Hotel barges normally travel for part of the day between town ports or more informal moorings. Most cruise on Europe's extensive canal network (8,500 km in France alone) but a few visit or operate on rivers, with varied itineraries. Many barges also provide excursions to visit local sights, for example vineyards, restaurants, artisan workshops, markets or castles, most according to a pre-arranged schedule and others according to the wishes and interests of guests. Most barges provide bicycles for guests for more informal explorations.

==Hotel barge types==
Hotel barges vary widely in size, configuration, the scale and quality of their accommodation, and the standard and amount of catering. The largest barges take 54 guests, the smallest just four. All hotel barges have a high staff to guest ratio, but the smaller barges typically provide more personal attention and possibly comfort. A few hotel barges (six or eight guests) are 'static' and remain at their one place of mooring. A unique proposition is offered by one professional working barge, which offers comfortable modern accommodation for two - and the opportunity to see a 'real barge' in action. This activity is threatened by the application (in France) of a full professional hotel barge licence fee, making the activity unprofitable.

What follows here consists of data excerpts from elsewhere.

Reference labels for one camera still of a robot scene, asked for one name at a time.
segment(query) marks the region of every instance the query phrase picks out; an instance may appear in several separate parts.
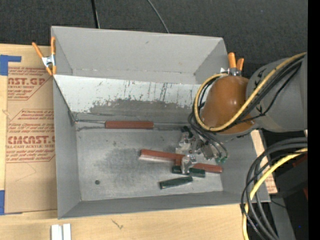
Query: yellow cable
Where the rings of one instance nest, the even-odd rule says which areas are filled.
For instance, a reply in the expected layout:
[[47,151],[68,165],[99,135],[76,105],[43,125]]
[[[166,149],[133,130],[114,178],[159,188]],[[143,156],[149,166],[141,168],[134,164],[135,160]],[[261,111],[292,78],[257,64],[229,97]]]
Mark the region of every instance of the yellow cable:
[[[265,181],[265,179],[272,174],[278,167],[280,167],[281,165],[283,165],[285,162],[301,155],[304,152],[307,152],[308,148],[302,148],[300,150],[298,150],[297,152],[300,152],[299,154],[289,154],[286,157],[280,159],[278,162],[276,162],[273,166],[271,166],[263,175],[262,177],[256,182],[256,184],[253,186],[253,189],[250,192],[250,200],[252,200],[256,194],[256,192],[258,191],[259,187],[261,186],[261,184]],[[245,212],[248,213],[249,211],[249,206],[248,203],[245,203],[244,206]],[[243,233],[243,238],[245,240],[249,240],[249,236],[248,236],[248,232],[247,232],[247,217],[246,215],[242,215],[242,233]]]
[[212,79],[218,78],[221,75],[225,75],[225,74],[216,74],[213,75],[211,77],[209,77],[207,80],[204,81],[204,83],[200,86],[198,92],[195,95],[195,99],[194,99],[194,117],[195,120],[197,121],[197,123],[205,130],[207,131],[211,131],[211,132],[217,132],[217,131],[221,131],[223,129],[225,129],[226,127],[228,127],[230,124],[232,124],[239,116],[240,114],[247,108],[247,106],[250,104],[250,102],[255,98],[255,96],[257,95],[257,93],[263,88],[263,86],[266,84],[266,82],[272,77],[273,74],[275,74],[279,69],[281,69],[283,66],[285,66],[286,64],[294,61],[295,59],[302,57],[303,55],[305,55],[306,52],[304,53],[300,53],[297,54],[291,58],[286,59],[285,61],[283,61],[282,63],[280,63],[277,67],[275,67],[274,69],[272,69],[269,74],[266,75],[266,77],[262,80],[262,82],[255,88],[255,90],[253,91],[253,93],[250,95],[250,97],[246,100],[246,102],[243,104],[243,106],[239,109],[239,111],[225,124],[219,126],[219,127],[209,127],[207,125],[205,125],[202,120],[200,119],[199,116],[199,111],[198,111],[198,102],[199,102],[199,97],[200,94],[204,88],[204,86],[211,81]]

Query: blue tape
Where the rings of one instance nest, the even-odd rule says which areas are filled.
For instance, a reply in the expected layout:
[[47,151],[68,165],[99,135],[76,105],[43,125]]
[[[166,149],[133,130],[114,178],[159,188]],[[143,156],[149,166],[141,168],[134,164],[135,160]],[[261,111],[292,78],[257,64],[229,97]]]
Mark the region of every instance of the blue tape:
[[0,55],[0,76],[8,75],[8,62],[21,62],[21,56]]
[[5,214],[5,191],[0,190],[0,215]]

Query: dark gray carpet
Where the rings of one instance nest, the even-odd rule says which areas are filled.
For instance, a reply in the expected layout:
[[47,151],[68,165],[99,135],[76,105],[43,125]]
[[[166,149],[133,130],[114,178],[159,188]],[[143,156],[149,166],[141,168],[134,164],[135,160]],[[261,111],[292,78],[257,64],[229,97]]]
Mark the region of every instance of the dark gray carpet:
[[[223,37],[228,52],[258,67],[305,52],[308,0],[151,0],[171,33]],[[146,0],[96,0],[100,26],[165,32]],[[48,45],[50,26],[94,28],[90,0],[0,0],[0,42]]]

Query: cable bundle
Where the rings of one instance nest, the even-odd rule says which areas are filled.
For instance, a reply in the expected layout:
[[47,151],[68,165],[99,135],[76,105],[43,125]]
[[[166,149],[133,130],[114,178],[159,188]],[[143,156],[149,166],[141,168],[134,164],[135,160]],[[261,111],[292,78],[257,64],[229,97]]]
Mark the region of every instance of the cable bundle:
[[209,127],[205,125],[200,118],[200,109],[204,106],[203,98],[207,88],[218,78],[222,76],[226,76],[226,73],[220,73],[209,77],[207,80],[203,82],[200,86],[197,94],[195,95],[194,104],[193,104],[193,116],[195,121],[203,128],[204,130],[210,132],[221,132],[228,128],[233,127],[236,124],[243,123],[248,120],[252,120],[254,118],[248,118],[244,120],[244,118],[260,103],[260,101],[266,96],[266,94],[275,87],[280,80],[282,80],[289,73],[292,75],[285,81],[285,83],[281,86],[281,88],[277,91],[268,108],[262,112],[257,117],[264,116],[268,110],[271,108],[273,103],[275,102],[278,94],[281,90],[288,84],[288,82],[293,78],[295,74],[297,74],[298,70],[301,67],[302,59],[305,56],[305,52],[301,54],[297,54],[291,58],[286,59],[282,63],[280,63],[277,67],[272,69],[265,78],[260,82],[260,84],[254,89],[250,97],[246,100],[243,106],[239,109],[239,111],[225,124],[217,127]]
[[[273,144],[268,149],[266,149],[251,165],[247,177],[246,177],[246,186],[243,190],[241,196],[241,211],[242,211],[242,231],[243,237],[245,240],[249,240],[247,233],[247,221],[251,224],[255,232],[260,236],[261,239],[266,240],[279,240],[277,234],[271,227],[266,214],[263,210],[258,189],[265,179],[272,174],[278,167],[286,163],[287,161],[296,158],[297,156],[308,152],[307,148],[307,138],[298,137],[292,139],[286,139],[278,143]],[[288,150],[297,150],[285,156],[285,153],[288,153]],[[269,156],[272,153],[281,151],[280,155],[277,155],[260,168],[260,163],[264,157]],[[265,173],[263,171],[267,166],[272,165]],[[252,199],[255,197],[257,202],[257,207],[259,213],[261,214],[262,220],[258,218],[257,213],[254,210]]]

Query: wooden surface
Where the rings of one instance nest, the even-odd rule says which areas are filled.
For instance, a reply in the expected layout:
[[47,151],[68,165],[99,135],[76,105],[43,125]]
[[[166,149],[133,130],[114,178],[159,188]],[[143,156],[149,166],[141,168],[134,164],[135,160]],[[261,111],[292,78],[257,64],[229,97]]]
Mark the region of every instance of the wooden surface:
[[[40,48],[45,54],[49,54],[50,48],[48,46],[40,46]],[[0,43],[0,55],[21,56],[23,54],[21,58],[22,63],[9,62],[9,67],[32,64],[34,56],[30,55],[34,55],[34,53],[35,50],[31,45]],[[0,190],[3,190],[5,187],[7,121],[10,120],[10,116],[7,113],[7,91],[8,77],[0,75]]]
[[[48,47],[41,47],[44,54],[48,54],[46,49],[49,52]],[[34,50],[31,45],[0,44],[0,54],[15,55],[15,53],[24,54],[22,61],[27,63]],[[7,77],[3,77],[1,81],[7,81]],[[2,83],[0,84],[1,106],[6,102],[3,99],[6,96],[6,87]],[[1,120],[5,118],[2,110],[0,115]],[[6,128],[3,122],[5,121],[2,121],[0,133]],[[3,143],[1,148],[0,160],[3,162],[5,160]],[[3,174],[4,163],[0,169]],[[66,223],[71,223],[72,240],[243,239],[240,206],[232,204],[63,220],[57,219],[56,210],[7,214],[0,216],[0,240],[49,240],[51,225]]]
[[8,77],[0,75],[0,190],[5,188]]

==Regulations and hotel barges==
Hotel barges have to comply with a number of legal requirements, including those in France being scrutinised by the Commission de Surveillance inspectorate. The barge has to have a qualified pilot in control that has the following credentials:
- A 'GP' Grande Plaisance licence (this has replaced the former 'PP' Péniche Plaisance licence).
This tests the pilot's thorough knowledge of waterways regulations and practicalities, together with an examination of barge handling skills. The test can only be carried out at a recognised school.
- A 'Passager' licence (Certificat de Capacité commercial licence with a “Passager” endorsement).
This licence to carry paying guests is obtainable only after four years of practical barge operation experience.
- An 'ASP' Attestation Spéciale Passagers.
At least one person (skipper or crew) must have this certificate, which requires knowledge of proper equipment operation, safety procedures and first aid.
The vessel itself will be certified for certain category of waterway, ranging from the straightforward to major rivers such as the Seine or Rhone to tidal coastal waters. It will be required to have appropriate insurance cover and be surveyed at regular intervals.

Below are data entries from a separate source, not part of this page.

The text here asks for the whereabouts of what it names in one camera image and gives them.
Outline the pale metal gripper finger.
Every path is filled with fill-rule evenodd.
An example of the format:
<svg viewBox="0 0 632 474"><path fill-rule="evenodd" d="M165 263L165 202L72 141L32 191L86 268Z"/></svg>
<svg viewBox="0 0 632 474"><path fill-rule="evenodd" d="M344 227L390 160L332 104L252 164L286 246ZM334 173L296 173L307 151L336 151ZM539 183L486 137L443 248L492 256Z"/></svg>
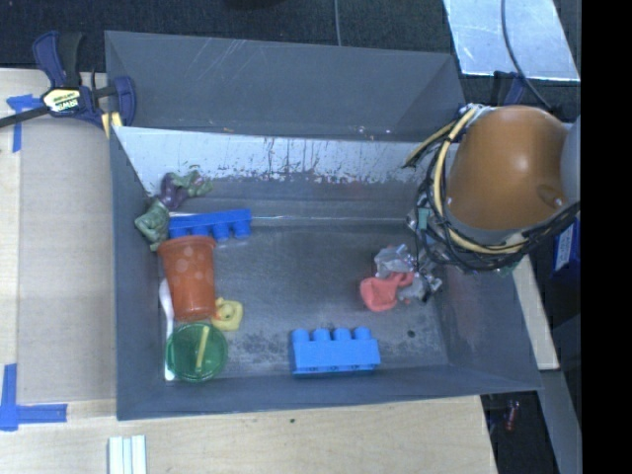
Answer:
<svg viewBox="0 0 632 474"><path fill-rule="evenodd" d="M410 304L414 301L425 302L427 295L427 290L422 283L401 287L396 294L397 299L404 304Z"/></svg>
<svg viewBox="0 0 632 474"><path fill-rule="evenodd" d="M413 270L413 257L406 244L381 249L373 261L378 274L405 274Z"/></svg>

==Catering and facilities==
Some hotel barges just offer bed and breakfast; others also provide lunch, full board, or more. At least one hotel barge offers self-catering. Five Star barges have a qualified and experienced chef on board who can provide cuisine of an internationally high standard, from daily fresh local ingredients - together with local wines and spirits. Many clients say that they choose a barge hotel for the catering. Some barges - particularly the smaller owner-operated ones - offer kosher, halal, vegetarian, vegan, zero starch or low carbohydrate diets.

Hotel barges provide luxurious guest rooms (cabins), with en-suite bathrooms. They will normally also include a saloon (lounge) and dining room, and an open sun deck. Some barges also feature Jacuzzi, hot tubs and small plunge pools on deck) . Many barges, especially those operating in southern France, are air-conditioned. Many hotel barges provide mobile internet access.